__REQUIRED WORK__:
If a line of the data below holds the string "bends", copy it.

Extracted data entries:

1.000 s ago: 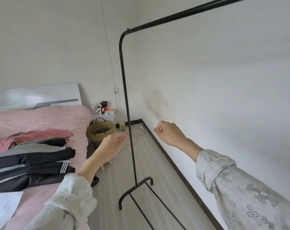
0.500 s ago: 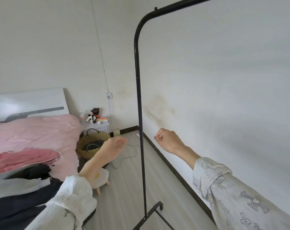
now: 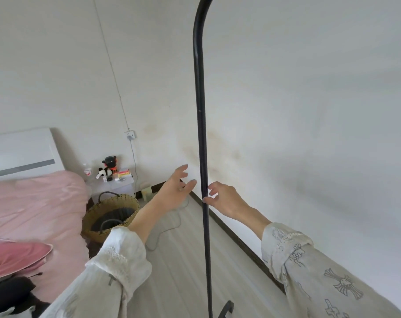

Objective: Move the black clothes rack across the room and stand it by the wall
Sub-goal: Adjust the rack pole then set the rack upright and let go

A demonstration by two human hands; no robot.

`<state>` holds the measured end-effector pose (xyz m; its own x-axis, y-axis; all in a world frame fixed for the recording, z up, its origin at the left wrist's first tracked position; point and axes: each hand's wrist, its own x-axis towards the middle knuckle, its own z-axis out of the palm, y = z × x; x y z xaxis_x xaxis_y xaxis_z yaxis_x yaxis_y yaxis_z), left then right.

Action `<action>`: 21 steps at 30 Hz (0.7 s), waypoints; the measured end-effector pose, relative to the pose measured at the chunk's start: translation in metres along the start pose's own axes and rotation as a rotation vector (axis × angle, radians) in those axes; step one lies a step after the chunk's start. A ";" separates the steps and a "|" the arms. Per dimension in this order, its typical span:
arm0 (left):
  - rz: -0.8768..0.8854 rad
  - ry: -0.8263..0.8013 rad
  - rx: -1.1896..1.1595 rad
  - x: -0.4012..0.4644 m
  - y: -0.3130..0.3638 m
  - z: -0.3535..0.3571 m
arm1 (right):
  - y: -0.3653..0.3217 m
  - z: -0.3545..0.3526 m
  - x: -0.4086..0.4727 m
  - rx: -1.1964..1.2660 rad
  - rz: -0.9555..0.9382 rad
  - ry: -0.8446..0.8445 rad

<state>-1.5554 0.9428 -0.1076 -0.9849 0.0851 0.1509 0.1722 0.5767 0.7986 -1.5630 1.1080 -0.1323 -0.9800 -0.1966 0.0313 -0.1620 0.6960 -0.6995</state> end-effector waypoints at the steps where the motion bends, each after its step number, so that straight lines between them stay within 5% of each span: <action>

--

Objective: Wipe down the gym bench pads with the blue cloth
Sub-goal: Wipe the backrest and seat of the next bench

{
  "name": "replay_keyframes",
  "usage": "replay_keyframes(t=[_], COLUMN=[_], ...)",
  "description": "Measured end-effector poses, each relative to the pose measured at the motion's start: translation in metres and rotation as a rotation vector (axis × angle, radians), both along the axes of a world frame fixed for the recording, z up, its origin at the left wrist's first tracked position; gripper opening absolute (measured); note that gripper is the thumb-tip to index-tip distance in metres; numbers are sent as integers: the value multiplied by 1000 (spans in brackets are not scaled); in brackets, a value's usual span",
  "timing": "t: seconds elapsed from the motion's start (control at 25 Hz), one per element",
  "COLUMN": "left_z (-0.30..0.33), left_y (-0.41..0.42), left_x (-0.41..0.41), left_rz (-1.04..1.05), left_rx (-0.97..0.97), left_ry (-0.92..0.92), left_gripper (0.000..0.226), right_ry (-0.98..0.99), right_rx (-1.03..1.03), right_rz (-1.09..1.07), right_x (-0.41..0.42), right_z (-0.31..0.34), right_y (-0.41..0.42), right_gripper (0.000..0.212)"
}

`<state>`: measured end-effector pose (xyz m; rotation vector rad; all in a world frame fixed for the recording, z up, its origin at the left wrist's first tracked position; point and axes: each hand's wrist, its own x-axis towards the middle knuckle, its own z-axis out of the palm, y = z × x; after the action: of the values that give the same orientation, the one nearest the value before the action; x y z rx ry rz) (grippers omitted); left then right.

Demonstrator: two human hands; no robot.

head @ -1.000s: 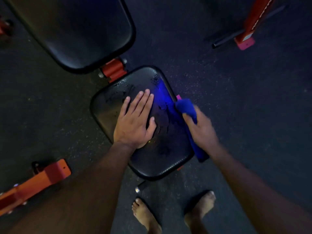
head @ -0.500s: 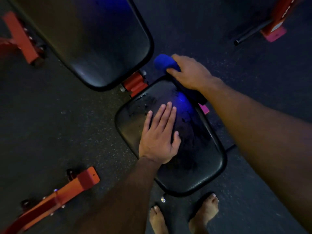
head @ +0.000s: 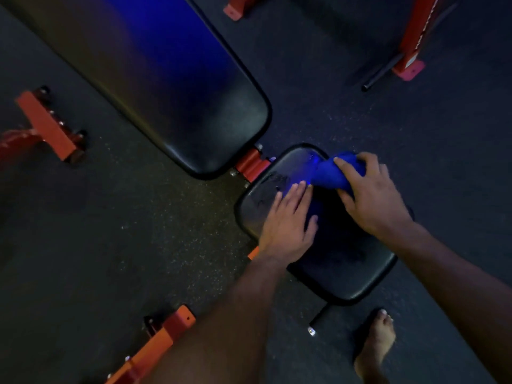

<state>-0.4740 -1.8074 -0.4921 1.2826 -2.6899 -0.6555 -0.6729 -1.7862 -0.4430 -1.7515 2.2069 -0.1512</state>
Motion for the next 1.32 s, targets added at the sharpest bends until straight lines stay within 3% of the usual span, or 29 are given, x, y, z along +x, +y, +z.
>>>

__TASK OUTPUT__:
<state>-1.5554 0.9428 -0.1076 -0.9849 0.0851 0.1509 0.1722 0.5767 0.7986 -1.5630 1.1080 -0.1323 -0.9800 -0.1966 0.0313 -0.1620 0.6960 -0.6995</state> end-effector waypoints at the steps where the motion bends, each after its step number, so that straight lines between them stay within 5% of each span: <action>
Motion for the next 1.32 s, targets added at the sharpest bends until straight lines stay within 3% of the usual span, or 29 are given, x, y, z along +x, +y, +z.

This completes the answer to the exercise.